**Dataset content**
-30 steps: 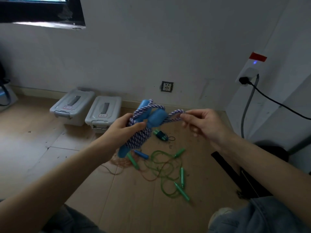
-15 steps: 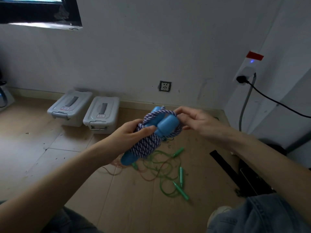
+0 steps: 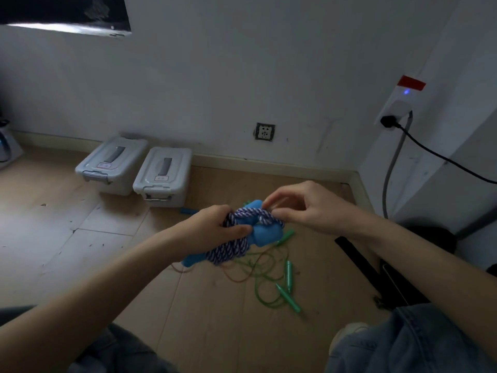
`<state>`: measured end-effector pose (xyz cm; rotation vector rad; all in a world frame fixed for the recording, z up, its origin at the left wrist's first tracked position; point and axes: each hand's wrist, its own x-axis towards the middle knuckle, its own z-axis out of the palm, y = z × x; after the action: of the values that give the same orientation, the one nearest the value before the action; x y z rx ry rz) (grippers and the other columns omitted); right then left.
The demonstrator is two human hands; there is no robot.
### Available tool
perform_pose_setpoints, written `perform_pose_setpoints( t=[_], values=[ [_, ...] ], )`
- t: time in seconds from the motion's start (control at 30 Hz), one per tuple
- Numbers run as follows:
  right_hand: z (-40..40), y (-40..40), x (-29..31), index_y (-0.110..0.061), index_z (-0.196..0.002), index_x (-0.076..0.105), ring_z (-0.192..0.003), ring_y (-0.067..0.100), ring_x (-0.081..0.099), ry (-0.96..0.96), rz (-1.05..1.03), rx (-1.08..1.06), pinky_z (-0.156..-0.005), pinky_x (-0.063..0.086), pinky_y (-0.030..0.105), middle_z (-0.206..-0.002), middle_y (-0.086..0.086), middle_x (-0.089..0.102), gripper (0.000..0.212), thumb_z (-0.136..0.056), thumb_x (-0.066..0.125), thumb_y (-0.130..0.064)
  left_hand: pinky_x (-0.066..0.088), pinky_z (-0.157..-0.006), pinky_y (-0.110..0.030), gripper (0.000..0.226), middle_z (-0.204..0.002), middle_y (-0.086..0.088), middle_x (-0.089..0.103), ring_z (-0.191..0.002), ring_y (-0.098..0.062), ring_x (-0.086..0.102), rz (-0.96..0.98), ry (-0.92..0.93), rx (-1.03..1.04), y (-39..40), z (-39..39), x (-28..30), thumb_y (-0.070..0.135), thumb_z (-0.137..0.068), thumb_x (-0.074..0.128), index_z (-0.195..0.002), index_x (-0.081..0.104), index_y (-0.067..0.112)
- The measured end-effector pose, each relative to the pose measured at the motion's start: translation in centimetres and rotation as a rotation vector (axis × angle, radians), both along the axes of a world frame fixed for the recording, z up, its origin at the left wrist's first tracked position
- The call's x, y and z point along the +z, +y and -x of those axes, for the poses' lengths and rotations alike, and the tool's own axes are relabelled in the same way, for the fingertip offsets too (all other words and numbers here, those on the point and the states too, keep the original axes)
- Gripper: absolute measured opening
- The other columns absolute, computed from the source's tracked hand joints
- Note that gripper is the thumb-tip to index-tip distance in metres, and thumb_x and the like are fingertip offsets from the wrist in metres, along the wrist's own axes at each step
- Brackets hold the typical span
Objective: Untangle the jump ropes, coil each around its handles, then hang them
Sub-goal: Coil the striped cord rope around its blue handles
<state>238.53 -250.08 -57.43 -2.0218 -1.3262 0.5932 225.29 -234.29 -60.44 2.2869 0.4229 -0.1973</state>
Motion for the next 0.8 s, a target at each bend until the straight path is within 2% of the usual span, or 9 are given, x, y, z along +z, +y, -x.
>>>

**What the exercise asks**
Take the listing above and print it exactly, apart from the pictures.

**Exercise output**
-30 steps: 
-15 steps: 
+0 steps: 
`<state>`: measured end-effector pose (xyz cm; rotation vector rad; all in a world frame fixed for the recording, z up, its origin at the left wrist's first tracked position; point and axes: each hand's wrist, its own x-axis towards the middle knuckle, its own z-axis out of the palm, y = z × x; after the action: of the values that give the same orientation, the one nearest the value before the action; x y z rx ry rz) (grippers and the other columns omitted); right then left.
The demonstrator is two human hands; there is no robot.
### Available tool
perform_pose_setpoints, written `perform_pose_setpoints( t=[_], values=[ [_, ...] ], )`
- t: time in seconds from the motion's start (control at 30 Hz), one per tuple
- Numbers run as follows:
  right_hand: z (-40..40), y (-40..40), x (-29..31), index_y (-0.110..0.061), index_z (-0.196..0.002), index_x (-0.076..0.105), ring_z (-0.192..0.003), ring_y (-0.067..0.100), ring_x (-0.081..0.099), ry (-0.96..0.96), rz (-1.05..1.03), rx (-1.08..1.06), pinky_z (-0.156..-0.005), pinky_x (-0.063..0.086), pinky_y (-0.030..0.105), middle_z (-0.206..-0.002), middle_y (-0.086..0.086), middle_x (-0.089..0.102), gripper (0.000..0.212), thumb_z (-0.136..0.056), thumb_x (-0.066..0.125), thumb_y (-0.130..0.064)
  left_hand: pinky_x (-0.066..0.088), pinky_z (-0.157..-0.006), pinky_y (-0.110..0.030), gripper (0.000..0.226), middle_z (-0.204..0.002), middle_y (-0.086..0.088), middle_x (-0.089..0.103), ring_z (-0.191..0.002), ring_y (-0.098..0.062), ring_x (-0.086..0.102), rz (-0.96..0.98), ry (-0.92..0.93), rx (-1.03..1.04), y (-39..40), z (-39..39), x (-28..30), thumb_y (-0.070..0.135), thumb_z (-0.137..0.068), thumb_x (-0.074..0.128), index_z (-0.195..0.002), index_x (-0.081..0.104), index_y (-0.067..0.112)
- The measured end-effector pose, each relative to the pose measured at the motion's start: translation in centimetres and rotation as a rotation vector (axis × angle, radians), both along the axes of a world frame fixed for the recording, z up, its origin at the left wrist's first tracked position
- The call's x, y and z point along the +z, +y and -x of those axes, for the poses' lengths and rotations alike, and the tool's own axes are relabelled in the same way, for the fingertip offsets too (all other words and numbers here, those on the point and the states too, keep the original axes)
- Gripper: absolute measured opening
- The other columns absolute, computed from the source's tracked hand joints
- Note that gripper is the thumb-tip to index-tip distance in metres, and thumb_x and the like are fingertip offsets from the wrist in metres, along the wrist's own axes at each step
- Brackets hold the typical span
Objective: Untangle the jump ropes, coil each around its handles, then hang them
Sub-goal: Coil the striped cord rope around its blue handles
<state>238.53 -250.08 -57.43 -2.0218 -1.3262 0.5932 225.29 -234.29 -60.44 2.2869 0.4229 -0.1973</state>
Motion for the next 0.8 s, a target at each bend until the straight path is within 2% of the usual span, or 9 are given, x, y, z along +z, +y, -x.
>>>

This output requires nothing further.